We’ve talked about age and how it relates to child restraints before, but with the publication of the new national guidelines and the current debate online and in the media surrounding the ‘booster to 12 years‘ recommendation, we thought it would be a good idea to take another look at age and remind people not to lose sight of the bigger picture.
Age isn’t the best metric.
Humans are funny things. We come in all shapes and sizes, and that’s how things are from the very start. You often hear about very large babies being born (ouch!), and just as often see pictures of tiny premmies. The real kicker though, is that by 12 or 24 or 36 months that tiny premmie may actually grow to be larger than Mister / Miss Ten-Pounds At Birth.
Kids can be vastly different sizes at the same age. Your two year old may tower over my two year old. Your 12 year old may tower over you! We deal with this concept every day of our lives – it’s this reason that clothing is sized according to the physical size of a person, rather than their age. Imagine buying a pair of pants ‘suitable for use between 24 years to 28 years old’ – ridiculous, right?
Imagine buying a pair of pants ‘suitable for use between 24 years to 28 years old’ – ridiculous, right?
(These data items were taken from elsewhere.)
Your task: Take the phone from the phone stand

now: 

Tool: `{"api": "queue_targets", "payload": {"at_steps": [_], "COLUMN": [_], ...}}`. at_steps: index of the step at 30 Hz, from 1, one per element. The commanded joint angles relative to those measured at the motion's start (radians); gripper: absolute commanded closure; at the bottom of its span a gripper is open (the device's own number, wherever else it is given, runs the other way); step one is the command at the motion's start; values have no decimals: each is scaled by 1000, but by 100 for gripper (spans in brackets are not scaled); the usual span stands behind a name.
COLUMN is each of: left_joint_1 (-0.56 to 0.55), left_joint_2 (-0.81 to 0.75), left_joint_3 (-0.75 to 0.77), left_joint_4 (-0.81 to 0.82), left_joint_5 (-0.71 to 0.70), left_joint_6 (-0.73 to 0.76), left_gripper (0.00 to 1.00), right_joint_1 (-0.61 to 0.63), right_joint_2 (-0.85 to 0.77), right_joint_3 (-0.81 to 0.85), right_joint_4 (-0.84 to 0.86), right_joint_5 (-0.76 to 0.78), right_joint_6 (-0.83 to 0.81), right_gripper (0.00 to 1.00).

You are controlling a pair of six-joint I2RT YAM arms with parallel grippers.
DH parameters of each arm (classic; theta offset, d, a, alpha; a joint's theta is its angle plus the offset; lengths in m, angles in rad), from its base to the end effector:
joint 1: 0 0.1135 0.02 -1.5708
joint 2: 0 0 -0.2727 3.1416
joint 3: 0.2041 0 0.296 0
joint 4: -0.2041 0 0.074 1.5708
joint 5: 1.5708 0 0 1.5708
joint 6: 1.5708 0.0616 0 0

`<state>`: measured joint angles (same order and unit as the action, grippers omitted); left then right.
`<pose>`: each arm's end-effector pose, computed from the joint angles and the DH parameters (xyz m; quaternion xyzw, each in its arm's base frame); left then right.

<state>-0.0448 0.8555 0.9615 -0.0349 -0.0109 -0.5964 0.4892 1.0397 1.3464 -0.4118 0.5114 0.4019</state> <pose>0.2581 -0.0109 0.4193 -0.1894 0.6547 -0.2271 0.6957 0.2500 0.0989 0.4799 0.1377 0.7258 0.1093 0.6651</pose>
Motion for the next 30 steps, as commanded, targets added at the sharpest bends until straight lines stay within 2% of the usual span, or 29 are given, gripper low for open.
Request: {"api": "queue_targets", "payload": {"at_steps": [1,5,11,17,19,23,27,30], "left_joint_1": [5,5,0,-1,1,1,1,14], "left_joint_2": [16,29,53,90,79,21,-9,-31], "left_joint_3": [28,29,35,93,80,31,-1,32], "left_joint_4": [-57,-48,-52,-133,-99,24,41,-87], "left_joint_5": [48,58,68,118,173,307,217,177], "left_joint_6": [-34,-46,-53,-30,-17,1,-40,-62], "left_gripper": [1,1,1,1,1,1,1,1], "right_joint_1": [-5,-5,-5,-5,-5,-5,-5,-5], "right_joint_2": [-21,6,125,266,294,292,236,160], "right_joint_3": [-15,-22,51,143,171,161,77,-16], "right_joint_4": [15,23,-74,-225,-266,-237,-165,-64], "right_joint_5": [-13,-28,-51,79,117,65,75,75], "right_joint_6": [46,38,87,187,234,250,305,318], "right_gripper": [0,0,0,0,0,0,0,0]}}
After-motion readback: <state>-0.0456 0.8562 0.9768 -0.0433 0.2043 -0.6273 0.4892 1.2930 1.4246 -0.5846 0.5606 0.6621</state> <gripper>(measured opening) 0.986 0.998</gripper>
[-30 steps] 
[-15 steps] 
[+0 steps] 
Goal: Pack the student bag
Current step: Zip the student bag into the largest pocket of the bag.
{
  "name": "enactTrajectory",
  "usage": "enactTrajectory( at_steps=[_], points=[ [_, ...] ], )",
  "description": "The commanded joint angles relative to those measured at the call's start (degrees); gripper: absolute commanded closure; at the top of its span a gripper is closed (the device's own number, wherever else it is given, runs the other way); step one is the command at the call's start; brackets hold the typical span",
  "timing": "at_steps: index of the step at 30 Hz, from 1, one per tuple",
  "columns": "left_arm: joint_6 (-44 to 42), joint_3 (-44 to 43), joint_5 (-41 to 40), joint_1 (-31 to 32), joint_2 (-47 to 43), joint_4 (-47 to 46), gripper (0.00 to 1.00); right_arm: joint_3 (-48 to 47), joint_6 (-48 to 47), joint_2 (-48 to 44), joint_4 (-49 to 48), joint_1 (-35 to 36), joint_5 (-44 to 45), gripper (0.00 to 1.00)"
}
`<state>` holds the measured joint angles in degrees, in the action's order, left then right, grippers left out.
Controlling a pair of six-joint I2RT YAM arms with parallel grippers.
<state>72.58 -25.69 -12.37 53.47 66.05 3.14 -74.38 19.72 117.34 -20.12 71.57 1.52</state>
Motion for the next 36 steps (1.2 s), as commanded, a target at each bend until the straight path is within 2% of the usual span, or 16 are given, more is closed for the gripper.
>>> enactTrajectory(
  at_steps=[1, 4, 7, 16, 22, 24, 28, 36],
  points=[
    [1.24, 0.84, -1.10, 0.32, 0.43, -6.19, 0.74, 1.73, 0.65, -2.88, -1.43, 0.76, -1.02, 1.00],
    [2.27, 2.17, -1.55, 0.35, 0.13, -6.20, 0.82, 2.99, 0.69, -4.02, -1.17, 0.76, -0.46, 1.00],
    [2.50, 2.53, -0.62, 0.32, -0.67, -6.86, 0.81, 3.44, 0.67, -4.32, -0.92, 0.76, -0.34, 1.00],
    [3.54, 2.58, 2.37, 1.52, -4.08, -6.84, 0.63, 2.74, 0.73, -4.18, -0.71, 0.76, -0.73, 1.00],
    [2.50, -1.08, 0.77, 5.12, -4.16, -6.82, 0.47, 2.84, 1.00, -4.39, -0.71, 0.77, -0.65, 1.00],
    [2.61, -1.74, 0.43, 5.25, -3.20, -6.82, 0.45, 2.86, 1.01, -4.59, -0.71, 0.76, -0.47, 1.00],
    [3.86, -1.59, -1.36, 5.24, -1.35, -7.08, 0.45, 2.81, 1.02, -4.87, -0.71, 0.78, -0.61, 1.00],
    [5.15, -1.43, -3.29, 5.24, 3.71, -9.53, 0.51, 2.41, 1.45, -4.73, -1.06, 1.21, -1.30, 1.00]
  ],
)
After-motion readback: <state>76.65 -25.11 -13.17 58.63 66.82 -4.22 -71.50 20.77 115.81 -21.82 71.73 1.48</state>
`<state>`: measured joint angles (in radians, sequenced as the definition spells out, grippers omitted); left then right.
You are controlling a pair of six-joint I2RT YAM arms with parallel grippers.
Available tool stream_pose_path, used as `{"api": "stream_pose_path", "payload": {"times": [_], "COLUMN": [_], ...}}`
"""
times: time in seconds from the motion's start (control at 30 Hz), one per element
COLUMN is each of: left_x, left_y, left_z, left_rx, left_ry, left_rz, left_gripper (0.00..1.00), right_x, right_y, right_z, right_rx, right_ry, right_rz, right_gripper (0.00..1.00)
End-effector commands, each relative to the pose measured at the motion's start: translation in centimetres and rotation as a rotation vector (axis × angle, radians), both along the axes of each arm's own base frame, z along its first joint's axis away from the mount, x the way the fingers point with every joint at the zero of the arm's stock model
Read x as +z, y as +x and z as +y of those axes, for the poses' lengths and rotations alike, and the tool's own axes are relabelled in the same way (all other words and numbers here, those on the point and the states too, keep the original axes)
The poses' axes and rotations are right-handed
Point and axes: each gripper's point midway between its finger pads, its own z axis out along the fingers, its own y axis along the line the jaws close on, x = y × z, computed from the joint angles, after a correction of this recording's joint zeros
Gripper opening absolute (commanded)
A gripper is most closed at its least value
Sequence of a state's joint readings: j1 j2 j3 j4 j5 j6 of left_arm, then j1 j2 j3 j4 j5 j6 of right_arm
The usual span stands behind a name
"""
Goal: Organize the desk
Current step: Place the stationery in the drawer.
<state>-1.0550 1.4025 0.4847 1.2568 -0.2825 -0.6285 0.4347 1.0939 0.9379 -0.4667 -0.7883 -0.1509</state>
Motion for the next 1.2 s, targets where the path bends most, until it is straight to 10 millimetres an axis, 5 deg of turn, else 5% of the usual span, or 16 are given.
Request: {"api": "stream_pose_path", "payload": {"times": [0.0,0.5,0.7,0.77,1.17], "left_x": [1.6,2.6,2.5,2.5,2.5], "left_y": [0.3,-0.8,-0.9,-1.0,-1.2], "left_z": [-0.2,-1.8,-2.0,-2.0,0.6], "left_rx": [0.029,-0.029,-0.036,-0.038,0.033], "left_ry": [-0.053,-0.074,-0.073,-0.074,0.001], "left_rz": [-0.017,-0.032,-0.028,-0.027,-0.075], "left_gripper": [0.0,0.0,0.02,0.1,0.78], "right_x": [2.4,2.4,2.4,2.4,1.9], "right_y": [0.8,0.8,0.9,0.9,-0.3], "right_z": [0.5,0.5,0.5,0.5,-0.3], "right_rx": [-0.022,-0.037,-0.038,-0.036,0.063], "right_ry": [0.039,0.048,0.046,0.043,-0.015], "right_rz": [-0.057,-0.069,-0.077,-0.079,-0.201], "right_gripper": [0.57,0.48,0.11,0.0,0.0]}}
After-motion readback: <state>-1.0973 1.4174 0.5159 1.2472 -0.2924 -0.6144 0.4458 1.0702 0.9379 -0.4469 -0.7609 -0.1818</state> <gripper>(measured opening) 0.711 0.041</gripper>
The reason age is so often referenced in relation to child restraints is because that is how the road rules are written, and they’re written that way so they’re easier to understand for parents and easier to enforce by police. But we’ve said it a number of times – the law is the minimum when it comes to car safety.
The shoulder height markers that are sewn into new child restraints give a much clearer indication of suitability, compared to age. The physical size of the child is the critical component, as they are in essence wearing their child restraint, and it needs to fit – just like their shirt, or their shoes.
We view the recommendation for children up to 12 years to remain in a booster seat as an inverse of the current road rules – a best-case maximum. Many children at 12 years will be large enough to move out of a child restraint altogether, (as will some children who are significantly younger than that). But it’s the kids who fall into the opposite side of that growth curve, who need to be in that booster seat a little longer. Remember – size is the critical metric, and anything that encourages parents to keep their children in child restraints longer can only be a huge positive.